* _YOUR GOAL_
Within the material below, find each line bearing the word "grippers" and present it.

# # # # # # #

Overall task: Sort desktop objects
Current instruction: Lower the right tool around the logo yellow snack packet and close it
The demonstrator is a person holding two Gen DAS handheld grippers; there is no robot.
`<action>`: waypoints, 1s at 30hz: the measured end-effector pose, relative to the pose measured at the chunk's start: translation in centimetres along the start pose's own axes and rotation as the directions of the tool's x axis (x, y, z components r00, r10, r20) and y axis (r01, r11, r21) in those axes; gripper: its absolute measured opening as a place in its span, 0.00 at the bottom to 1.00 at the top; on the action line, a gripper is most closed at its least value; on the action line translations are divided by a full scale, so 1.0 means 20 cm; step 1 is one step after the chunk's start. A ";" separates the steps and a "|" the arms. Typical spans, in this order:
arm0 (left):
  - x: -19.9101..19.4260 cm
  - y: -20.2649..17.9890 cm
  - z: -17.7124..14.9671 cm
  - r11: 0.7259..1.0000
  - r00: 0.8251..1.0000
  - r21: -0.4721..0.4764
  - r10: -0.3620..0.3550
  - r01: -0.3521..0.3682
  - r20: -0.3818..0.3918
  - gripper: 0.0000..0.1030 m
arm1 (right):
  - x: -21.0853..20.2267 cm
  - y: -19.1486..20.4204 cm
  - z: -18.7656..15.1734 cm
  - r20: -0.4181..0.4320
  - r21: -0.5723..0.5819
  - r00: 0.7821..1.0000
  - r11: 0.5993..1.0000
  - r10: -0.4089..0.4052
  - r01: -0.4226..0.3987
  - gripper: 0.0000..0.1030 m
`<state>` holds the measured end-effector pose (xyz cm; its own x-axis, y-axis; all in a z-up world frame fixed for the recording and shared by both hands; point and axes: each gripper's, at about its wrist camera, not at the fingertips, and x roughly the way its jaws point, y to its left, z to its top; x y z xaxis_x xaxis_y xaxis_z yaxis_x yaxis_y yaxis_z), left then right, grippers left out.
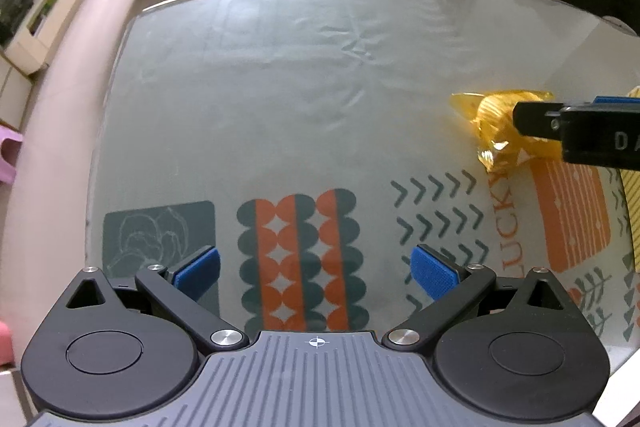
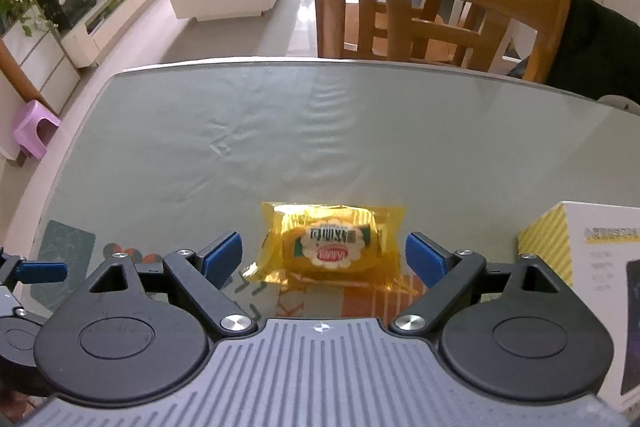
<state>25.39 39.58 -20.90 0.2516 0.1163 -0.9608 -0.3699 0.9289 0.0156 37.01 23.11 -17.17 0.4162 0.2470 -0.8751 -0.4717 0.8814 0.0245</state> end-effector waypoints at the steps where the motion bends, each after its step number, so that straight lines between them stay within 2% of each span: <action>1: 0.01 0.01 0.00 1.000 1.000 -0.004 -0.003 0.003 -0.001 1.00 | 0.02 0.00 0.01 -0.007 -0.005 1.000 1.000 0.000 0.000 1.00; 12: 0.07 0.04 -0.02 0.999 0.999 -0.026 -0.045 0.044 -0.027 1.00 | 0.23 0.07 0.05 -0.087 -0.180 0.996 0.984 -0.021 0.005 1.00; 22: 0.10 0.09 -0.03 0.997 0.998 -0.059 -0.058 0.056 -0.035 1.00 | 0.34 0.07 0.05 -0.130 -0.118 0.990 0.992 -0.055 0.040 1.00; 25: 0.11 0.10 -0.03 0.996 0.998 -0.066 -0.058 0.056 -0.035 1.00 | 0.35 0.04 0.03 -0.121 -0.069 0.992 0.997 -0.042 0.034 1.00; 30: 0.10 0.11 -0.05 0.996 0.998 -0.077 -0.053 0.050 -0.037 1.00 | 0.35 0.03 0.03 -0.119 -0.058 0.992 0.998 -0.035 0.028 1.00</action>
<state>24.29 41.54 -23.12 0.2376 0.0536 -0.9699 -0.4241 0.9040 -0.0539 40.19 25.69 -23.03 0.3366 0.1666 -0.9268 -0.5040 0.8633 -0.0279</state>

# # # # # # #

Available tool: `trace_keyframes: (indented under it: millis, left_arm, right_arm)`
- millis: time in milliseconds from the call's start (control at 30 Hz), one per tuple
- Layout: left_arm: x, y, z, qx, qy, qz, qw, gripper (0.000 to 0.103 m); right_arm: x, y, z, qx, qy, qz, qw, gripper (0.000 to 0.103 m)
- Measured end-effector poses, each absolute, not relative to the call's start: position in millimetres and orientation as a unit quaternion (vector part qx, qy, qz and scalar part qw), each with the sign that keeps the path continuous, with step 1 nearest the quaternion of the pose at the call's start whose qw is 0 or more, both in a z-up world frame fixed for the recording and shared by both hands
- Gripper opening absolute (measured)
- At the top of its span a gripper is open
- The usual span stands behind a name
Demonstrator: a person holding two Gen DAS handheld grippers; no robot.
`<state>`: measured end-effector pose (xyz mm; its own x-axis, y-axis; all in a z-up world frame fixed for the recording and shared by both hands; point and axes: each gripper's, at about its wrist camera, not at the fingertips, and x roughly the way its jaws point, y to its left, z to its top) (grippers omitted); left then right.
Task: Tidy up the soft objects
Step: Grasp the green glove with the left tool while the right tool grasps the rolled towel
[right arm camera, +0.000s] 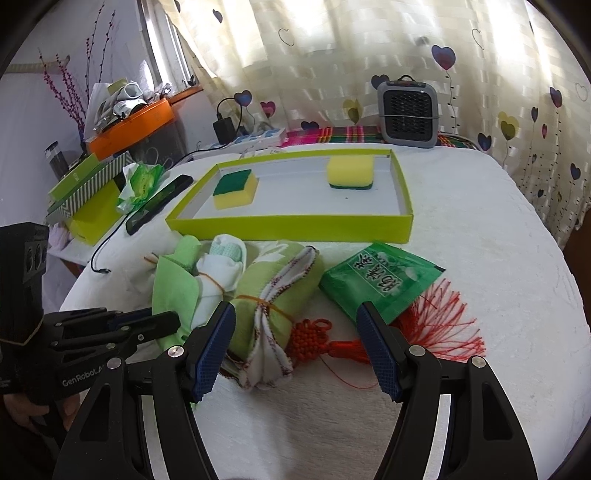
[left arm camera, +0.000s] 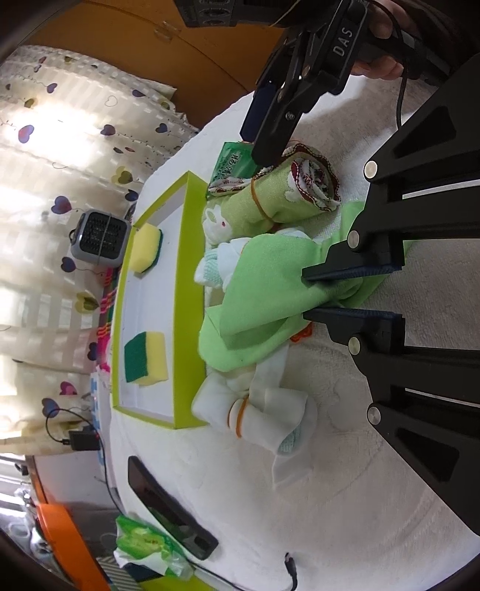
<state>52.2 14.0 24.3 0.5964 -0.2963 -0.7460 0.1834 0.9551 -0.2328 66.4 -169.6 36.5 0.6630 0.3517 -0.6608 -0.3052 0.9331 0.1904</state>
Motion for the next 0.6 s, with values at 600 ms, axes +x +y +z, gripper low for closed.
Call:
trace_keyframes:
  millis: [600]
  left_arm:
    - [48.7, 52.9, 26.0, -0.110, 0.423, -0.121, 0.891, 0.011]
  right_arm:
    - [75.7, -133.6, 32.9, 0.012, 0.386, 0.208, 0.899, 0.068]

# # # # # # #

* _EXERCISE RESULT_
The demonstrator is a person holding two Gen DAS handheld grippers; there is no robot.
`<state>` holds the measured end-effector pose (xyz cm; its own x-axis, y-axis; all in a z-up world frame fixed for the recording and shared by both hands; point and axes: each gripper's, at about its wrist camera, not at the fingertips, and x roughly the way its jaws point, y to its left, z to its top; x y z xaxis_x xaxis_y xaxis_z yaxis_x yaxis_y yaxis_z), left then right, grippers left out.
Demonstrator: a person holding two Gen DAS handheld grippers; no robot.
`<state>`: measured end-effector pose (xyz mm; its own x-axis, y-axis; all in a z-up world frame fixed for the recording and shared by both hands; point and axes: each gripper's, at about its wrist camera, not at the fingertips, and x roughly the way its jaws point, y to its left, z to its top) (grippers omitted); left then right.

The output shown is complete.